Russell and Duenes

The Taste of Black and Tan

with 2 comments

Douglas Wilson has been indispensable in helping me to think through the implications of Jesus’ lordship for all arenas of life. To that end, I am greatly enjoying his little book, Black and Tan: Essays and Excursions on Slavery, Culture War, and Scripture in America. This quote gives you a flavor, and hopefully entices you to read Wilson more widely:

The culture wars we are currently engaged in are real and consequential, but those on the “traditional values” side of the conflict are consistently outmaneuvered because they refuse to go back to first principles.

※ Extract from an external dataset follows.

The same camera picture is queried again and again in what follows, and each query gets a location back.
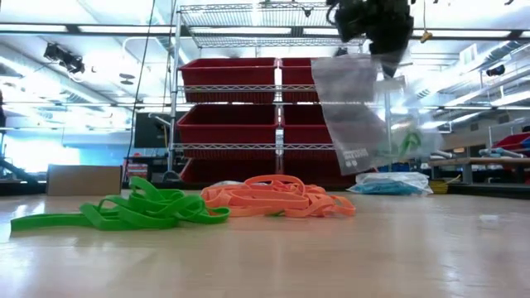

They do not see that unless Christ is acknowledged as Lord in the public square (but first in the church and home), then every manner of rebellion and disobedience must be tolerated there. Given that Christ is our only possible Savior, how is it that Christians believe that Christ can be banished from our public life, while simultaneously believing that sin and disobedience can be kept out of our public life by some other means, some other savior? How can we reject Christ in this way and not have homosexual marriage? (20-21)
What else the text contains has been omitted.